▶ [WHAT THIS TASK INVOLVES] Would you print the listing that follows exactly, but without its pictures?

▶ [DATA EXTRACT]
== Segment start ==
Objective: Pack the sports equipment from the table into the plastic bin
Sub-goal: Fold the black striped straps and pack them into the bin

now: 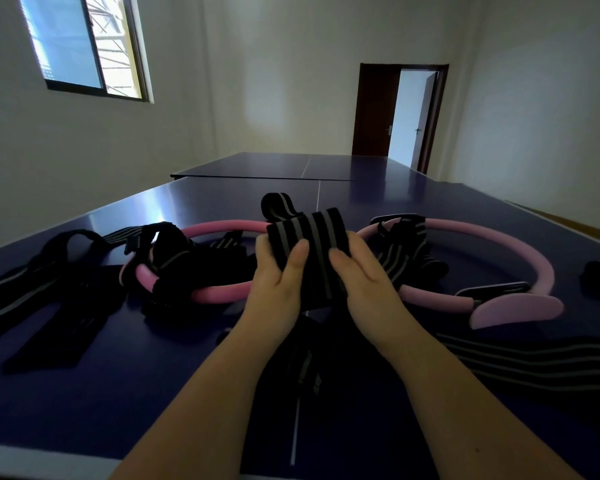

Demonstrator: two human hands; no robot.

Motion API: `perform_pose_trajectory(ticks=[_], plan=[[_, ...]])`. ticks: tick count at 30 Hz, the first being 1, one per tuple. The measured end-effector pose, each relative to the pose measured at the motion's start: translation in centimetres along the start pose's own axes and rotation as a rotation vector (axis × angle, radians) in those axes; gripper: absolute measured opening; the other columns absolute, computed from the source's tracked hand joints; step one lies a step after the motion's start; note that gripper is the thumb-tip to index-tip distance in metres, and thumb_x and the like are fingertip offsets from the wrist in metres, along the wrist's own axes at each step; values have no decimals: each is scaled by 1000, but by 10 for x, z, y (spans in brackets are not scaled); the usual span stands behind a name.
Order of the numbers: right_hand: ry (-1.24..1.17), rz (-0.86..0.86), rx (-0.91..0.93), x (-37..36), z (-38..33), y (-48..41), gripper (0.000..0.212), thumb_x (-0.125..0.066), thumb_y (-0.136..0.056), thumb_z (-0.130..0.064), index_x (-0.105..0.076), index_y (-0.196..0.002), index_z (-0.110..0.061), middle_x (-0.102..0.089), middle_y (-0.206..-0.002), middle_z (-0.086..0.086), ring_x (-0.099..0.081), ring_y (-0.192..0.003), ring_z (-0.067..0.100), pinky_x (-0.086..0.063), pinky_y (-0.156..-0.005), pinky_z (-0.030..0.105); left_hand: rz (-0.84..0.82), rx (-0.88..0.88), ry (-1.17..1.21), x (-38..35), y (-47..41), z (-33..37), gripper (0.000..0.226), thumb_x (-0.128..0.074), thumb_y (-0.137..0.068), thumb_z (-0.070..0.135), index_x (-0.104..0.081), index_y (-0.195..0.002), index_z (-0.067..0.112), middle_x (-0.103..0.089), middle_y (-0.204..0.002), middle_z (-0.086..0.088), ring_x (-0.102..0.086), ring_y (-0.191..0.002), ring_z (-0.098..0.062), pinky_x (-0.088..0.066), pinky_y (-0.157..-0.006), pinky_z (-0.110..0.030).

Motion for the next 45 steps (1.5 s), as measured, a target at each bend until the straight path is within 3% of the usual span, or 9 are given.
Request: perform_pose_trajectory(ticks=[7,13,19,22,25,29,35,41,45], plan=[[187,-98,101,-12,-3,0,34,-57,-99,-15,-59,-133,-17,-66,-127,-7,-60,-120,6,-47,-106,30,242,-127,175,22,-8,15,4,-58,-98,24,-59,-102,22,-70,-103,-1,-69,-97,-17,-58,-84,-36],[21,230,217,21,-15,-5,33,-54,-96,3,-71,-103,-24,-75,-94,-18,-68,-93,-2,-50,-82,12,-25,17,243,-3,-8,4,17,-56,-95,22,-62,-112,21,-73,-102,3,-69,-101,-16,-56,-86,-27],[-195,230,284,30,-11,-9,50,-46,-87,17,-75,-69,-19,-70,-91,-3,-67,-89,18,-57,-84,32,-116,374,359,-18,-12,-19,65,-41,-83,62,-58,-126,16,-62,-132,-13,-62,-117,-20,-49,-95,-32],[-252,170,227,25,-8,-9,45,-42,-89,13,-69,-67,-16,-70,-90,2,-68,-89,21,-56,-79,30,-220,271,164,-20,-8,-20,32,-58,-95,26,-51,-126,20,-65,-126,-8,-66,-110,-14,-53,-89,-26],[-250,71,155,19,-10,-10,38,-38,-88,5,-71,-89,-14,-71,-107,8,-67,-107,27,-55,-90,38,-177,116,68,-14,-8,-17,23,-53,-99,6,-47,-113,23,-61,-117,-10,-65,-103,-14,-54,-80,-23],[-104,72,67,14,-14,-16,40,-42,-101,-1,-55,-133,-22,-66,-123,0,-66,-97,-6,-51,-80,13,41,-8,98,5,-17,-5,23,-53,-100,10,-48,-104,32,-61,-113,-8,-64,-103,-20,-55,-87,-37],[202,157,107,19,-10,-10,22,-51,-101,-9,-63,-110,-25,-71,-103,-9,-67,-97,1,-53,-84,18,124,-170,26,14,-11,12,33,-50,-99,0,-46,-101,32,-58,-96,5,-59,-86,-2,-51,-78,-23],[164,243,189,24,-14,-4,40,-48,-100,-3,-61,-97,-41,-71,-102,-12,-67,-97,5,-55,-86,23,-11,181,234,-2,-10,-15,43,-58,-93,0,-53,-132,19,-67,-123,-12,-67,-111,-21,-54,-95,-37],[42,305,233,30,-14,-5,38,-45,-89,18,-64,-86,-16,-69,-88,-10,-65,-80,1,-52,-74,16,-58,327,293,-11,-5,-21,40,-39,-101,-4,-42,-140,-12,-62,-119,-25,-68,-71,3,-54,-67,-15]])
Point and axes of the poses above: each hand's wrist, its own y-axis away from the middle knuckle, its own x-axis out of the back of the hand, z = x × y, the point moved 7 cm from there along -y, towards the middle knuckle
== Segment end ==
▶ [SOLUTION TO THE EXERCISE]
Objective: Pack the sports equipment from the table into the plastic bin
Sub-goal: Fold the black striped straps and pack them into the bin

now: 

Demonstrator: two human hands; no robot.

Motion API: `perform_pose_trajectory(ticks=[_], plan=[[_, ...]])`. ticks: tick count at 30 Hz, the first being 1, one per tuple. The measured end-effector pose, each relative to the pose measured at the motion's start: translation in centimetres along the start pose's own axes and rotation as a rotation vector (axis × angle, radians) in those axes; gripper: absolute measured opening; the other columns absolute, computed from the source's tracked hand joints; step one lies a step after the motion's start; note that gripper is the thumb-tip to index-tip distance in metres, and thumb_x and the like are fingertip offsets from the wrist in metres, along the wrist's own axes at each step; values have no decimals: each is scaled by 1000, but by 10 for x, z, y (spans in brackets are not scaled); the usual span stands behind a name.
Order of the numbers: right_hand: ry (-1.24..1.17), rz (-0.86..0.86), rx (-0.91..0.93), x (-37..36), z (-38..33), y (-48..41), gripper (0.000..0.212), thumb_x (-0.125..0.066), thumb_y (-0.136..0.056), thumb_z (-0.130..0.064), index_x (-0.105..0.076), index_y (-0.196..0.002), index_z (-0.110..0.061), middle_x (-0.102..0.089), middle_y (-0.206..-0.002), middle_z (-0.086..0.086), ring_x (-0.099..0.081), ring_y (-0.192..0.003), ring_z (-0.067..0.100), pinky_x (-0.086..0.063), pinky_y (-0.156..-0.005), pinky_z (-0.030..0.105); left_hand: rz (-0.84..0.82), rx (-0.88..0.88), ry (-1.17..1.21), x (-38..35), y (-47..41), z (-33..37), gripper (0.000..0.226), thumb_x (-0.128..0.074), thumb_y (-0.137..0.068), thumb_z (-0.070..0.135), index_x (-0.104..0.081), index_y (-0.195..0.002), index_z (-0.067..0.112), middle_x (-0.103..0.089), middle_y (-0.204..0.002), middle_z (-0.086..0.088), ring_x (-0.102..0.086), ring_y (-0.191..0.002), ring_z (-0.098..0.062), pinky_x (-0.088..0.066), pinky_y (-0.157..-0.006), pinky_z (-0.110..0.030).

Motion for the next 45 steps (1.5 s), as measured, a target at each bend until the straight path is within 3% of the usual span, or 9 are given.
Request: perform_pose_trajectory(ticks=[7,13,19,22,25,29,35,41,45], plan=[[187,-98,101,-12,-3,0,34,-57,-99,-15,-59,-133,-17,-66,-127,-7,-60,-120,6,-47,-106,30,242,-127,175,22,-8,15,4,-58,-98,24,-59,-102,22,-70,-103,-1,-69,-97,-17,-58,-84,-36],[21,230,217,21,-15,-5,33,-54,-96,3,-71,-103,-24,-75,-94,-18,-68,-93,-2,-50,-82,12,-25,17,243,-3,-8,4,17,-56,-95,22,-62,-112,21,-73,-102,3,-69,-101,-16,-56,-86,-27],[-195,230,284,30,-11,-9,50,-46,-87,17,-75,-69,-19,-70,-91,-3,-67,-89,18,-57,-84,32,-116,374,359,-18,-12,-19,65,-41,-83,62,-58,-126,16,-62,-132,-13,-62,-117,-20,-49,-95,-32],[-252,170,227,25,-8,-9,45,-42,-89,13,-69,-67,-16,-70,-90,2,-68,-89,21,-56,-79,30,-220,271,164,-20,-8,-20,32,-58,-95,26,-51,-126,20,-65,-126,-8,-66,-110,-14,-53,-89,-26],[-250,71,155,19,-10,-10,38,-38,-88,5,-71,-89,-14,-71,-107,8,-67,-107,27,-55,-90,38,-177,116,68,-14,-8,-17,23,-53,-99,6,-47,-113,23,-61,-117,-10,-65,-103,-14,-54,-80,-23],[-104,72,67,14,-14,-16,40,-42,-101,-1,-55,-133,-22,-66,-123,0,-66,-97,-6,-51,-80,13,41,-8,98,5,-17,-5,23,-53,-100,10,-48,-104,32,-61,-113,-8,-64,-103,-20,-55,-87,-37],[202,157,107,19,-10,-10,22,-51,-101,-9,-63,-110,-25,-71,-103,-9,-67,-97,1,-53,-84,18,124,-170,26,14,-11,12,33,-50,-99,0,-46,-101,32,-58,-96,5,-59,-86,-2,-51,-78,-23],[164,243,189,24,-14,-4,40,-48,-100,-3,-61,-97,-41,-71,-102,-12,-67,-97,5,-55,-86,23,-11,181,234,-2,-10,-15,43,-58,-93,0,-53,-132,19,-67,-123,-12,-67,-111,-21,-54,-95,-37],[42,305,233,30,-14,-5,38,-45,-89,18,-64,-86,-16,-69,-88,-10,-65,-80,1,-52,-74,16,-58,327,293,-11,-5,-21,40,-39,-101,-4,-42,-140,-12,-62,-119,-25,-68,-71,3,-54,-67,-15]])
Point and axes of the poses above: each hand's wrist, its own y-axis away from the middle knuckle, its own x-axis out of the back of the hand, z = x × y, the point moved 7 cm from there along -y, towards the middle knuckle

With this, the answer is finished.